▸ Problem requirements: Print the data exactly as it is given, please.

▸ Information provided:
+ + + + +

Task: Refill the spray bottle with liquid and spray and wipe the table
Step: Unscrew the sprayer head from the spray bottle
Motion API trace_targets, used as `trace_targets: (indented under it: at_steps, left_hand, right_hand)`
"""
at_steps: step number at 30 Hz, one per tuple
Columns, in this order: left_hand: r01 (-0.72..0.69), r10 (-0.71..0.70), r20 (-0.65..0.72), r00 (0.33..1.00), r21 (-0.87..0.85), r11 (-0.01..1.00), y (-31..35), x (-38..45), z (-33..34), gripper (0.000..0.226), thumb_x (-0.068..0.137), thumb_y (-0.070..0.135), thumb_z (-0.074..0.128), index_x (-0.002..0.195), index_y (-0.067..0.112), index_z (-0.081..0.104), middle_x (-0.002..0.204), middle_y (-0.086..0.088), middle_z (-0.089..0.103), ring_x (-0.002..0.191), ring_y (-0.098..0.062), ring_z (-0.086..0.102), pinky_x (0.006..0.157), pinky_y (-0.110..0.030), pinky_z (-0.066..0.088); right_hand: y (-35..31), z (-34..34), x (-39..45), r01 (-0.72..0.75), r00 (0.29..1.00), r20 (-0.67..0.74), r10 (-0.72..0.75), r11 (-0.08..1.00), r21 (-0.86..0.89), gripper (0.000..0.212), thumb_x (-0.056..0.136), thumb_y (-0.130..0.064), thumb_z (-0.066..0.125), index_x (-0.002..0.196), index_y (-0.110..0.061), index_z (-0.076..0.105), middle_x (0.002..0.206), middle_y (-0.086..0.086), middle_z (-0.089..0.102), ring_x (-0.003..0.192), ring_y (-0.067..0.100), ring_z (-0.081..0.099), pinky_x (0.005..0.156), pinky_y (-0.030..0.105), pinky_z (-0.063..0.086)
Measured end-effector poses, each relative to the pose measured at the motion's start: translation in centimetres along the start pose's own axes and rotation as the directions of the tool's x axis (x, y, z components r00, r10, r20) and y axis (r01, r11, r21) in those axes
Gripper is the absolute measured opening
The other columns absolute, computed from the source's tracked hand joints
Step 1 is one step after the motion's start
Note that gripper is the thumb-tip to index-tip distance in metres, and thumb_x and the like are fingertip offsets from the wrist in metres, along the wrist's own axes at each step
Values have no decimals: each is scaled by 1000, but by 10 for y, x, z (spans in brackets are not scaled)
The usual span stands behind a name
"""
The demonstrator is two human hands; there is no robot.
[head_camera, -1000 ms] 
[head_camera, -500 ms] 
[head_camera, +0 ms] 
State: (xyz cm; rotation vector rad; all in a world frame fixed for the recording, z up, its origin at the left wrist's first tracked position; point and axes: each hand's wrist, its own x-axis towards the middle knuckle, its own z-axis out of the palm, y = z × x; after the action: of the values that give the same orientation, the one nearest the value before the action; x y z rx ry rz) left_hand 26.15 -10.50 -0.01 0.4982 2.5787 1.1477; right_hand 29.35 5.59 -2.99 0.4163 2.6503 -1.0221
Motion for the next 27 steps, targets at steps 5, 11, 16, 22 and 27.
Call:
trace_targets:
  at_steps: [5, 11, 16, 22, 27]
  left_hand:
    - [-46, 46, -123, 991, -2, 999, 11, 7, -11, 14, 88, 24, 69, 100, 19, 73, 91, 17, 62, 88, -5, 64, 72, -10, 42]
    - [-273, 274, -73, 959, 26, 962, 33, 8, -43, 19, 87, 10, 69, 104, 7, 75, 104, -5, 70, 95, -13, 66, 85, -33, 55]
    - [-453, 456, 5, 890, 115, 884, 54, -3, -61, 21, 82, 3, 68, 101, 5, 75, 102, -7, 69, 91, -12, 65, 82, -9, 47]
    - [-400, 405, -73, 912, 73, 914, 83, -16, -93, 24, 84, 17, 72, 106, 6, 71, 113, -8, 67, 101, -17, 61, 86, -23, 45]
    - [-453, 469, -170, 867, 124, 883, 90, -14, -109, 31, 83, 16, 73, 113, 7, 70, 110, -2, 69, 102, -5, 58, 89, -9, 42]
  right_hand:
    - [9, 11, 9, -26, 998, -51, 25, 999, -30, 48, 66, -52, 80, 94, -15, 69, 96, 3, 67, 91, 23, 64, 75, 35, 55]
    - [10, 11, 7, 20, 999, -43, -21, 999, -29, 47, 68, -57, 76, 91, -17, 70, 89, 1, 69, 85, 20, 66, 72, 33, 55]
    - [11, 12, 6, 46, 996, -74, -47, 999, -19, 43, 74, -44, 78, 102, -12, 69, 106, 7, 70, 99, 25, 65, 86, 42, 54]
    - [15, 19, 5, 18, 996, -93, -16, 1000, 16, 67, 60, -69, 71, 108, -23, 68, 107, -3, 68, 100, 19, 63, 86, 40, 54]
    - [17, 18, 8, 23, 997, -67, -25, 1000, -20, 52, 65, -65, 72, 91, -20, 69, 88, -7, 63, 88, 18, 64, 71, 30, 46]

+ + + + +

▸ Answer space:
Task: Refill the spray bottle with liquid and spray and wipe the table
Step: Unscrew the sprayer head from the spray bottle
Motion API trace_targets, used as `trace_targets: (indented under it: at_steps, left_hand, right_hand)`
"""
at_steps: step number at 30 Hz, one per tuple
Columns, in this order: left_hand: r01 (-0.72..0.69), r10 (-0.71..0.70), r20 (-0.65..0.72), r00 (0.33..1.00), r21 (-0.87..0.85), r11 (-0.01..1.00), y (-31..35), x (-38..45), z (-33..34), gripper (0.000..0.226), thumb_x (-0.068..0.137), thumb_y (-0.070..0.135), thumb_z (-0.074..0.128), index_x (-0.002..0.195), index_y (-0.067..0.112), index_z (-0.081..0.104), middle_x (-0.002..0.204), middle_y (-0.086..0.088), middle_z (-0.089..0.103), ring_x (-0.002..0.191), ring_y (-0.098..0.062), ring_z (-0.086..0.102), pinky_x (0.006..0.157), pinky_y (-0.110..0.030), pinky_z (-0.066..0.088); right_hand: y (-35..31), z (-34..34), x (-39..45), r01 (-0.72..0.75), r00 (0.29..1.00), r20 (-0.67..0.74), r10 (-0.72..0.75), r11 (-0.08..1.00), r21 (-0.86..0.89), gripper (0.000..0.212), thumb_x (-0.056..0.136), thumb_y (-0.130..0.064), thumb_z (-0.066..0.125), index_x (-0.002..0.196), index_y (-0.110..0.061), index_z (-0.076..0.105), middle_x (0.002..0.206), middle_y (-0.086..0.086), middle_z (-0.089..0.102), ring_x (-0.003..0.192), ring_y (-0.067..0.100), ring_z (-0.081..0.099), pinky_x (0.005..0.156), pinky_y (-0.030..0.105), pinky_z (-0.063..0.086)
Measured end-effector poses, each relative to the pose measured at the motion's start: translation in centimetres along the start pose's own axes and rotation as the directions of the tool's x axis (x, y, z components r00, r10, r20) and y axis (r01, r11, r21) in those axes
Gripper is the absolute measured opening
The other columns absolute, computed from the source's tracked hand joints
Step 1 is one step after the motion's start
Note that gripper is the thumb-tip to index-tip distance in metres, and thumb_x and the like are fingertip offsets from the wrist in metres, along the wrist's own axes at each step
Values have no decimals: each is scaled by 1000, but by 10 for y, x, z (spans in brackets are not scaled)
The usual span stands behind a name
"""
The demonstrator is two human hands; there is no robot.
[head_camera, -1000 ms] 
[head_camera, -500 ms] 
[head_camera, +0 ms] 
State: (xyz cm; rotation vector rad; all in a world frame fixed for the recording, z up, its origin at the left wrist's first tracked position; point and axes: each hand's wrist, its own x-axis towards the middle knuckle, its own z-axis out of the palm, y = z × x; after the action: of the values that give the same orientation, the one nearest the value before the action; x y z rx ry rz) left_hand 26.15 -10.50 -0.01 0.4982 2.5787 1.1477; right_hand 29.35 5.59 -2.99 0.4163 2.6503 -1.0221
Motion for the next 27 steps, targets at steps 5, 11, 16, 22 and 27.
Call:
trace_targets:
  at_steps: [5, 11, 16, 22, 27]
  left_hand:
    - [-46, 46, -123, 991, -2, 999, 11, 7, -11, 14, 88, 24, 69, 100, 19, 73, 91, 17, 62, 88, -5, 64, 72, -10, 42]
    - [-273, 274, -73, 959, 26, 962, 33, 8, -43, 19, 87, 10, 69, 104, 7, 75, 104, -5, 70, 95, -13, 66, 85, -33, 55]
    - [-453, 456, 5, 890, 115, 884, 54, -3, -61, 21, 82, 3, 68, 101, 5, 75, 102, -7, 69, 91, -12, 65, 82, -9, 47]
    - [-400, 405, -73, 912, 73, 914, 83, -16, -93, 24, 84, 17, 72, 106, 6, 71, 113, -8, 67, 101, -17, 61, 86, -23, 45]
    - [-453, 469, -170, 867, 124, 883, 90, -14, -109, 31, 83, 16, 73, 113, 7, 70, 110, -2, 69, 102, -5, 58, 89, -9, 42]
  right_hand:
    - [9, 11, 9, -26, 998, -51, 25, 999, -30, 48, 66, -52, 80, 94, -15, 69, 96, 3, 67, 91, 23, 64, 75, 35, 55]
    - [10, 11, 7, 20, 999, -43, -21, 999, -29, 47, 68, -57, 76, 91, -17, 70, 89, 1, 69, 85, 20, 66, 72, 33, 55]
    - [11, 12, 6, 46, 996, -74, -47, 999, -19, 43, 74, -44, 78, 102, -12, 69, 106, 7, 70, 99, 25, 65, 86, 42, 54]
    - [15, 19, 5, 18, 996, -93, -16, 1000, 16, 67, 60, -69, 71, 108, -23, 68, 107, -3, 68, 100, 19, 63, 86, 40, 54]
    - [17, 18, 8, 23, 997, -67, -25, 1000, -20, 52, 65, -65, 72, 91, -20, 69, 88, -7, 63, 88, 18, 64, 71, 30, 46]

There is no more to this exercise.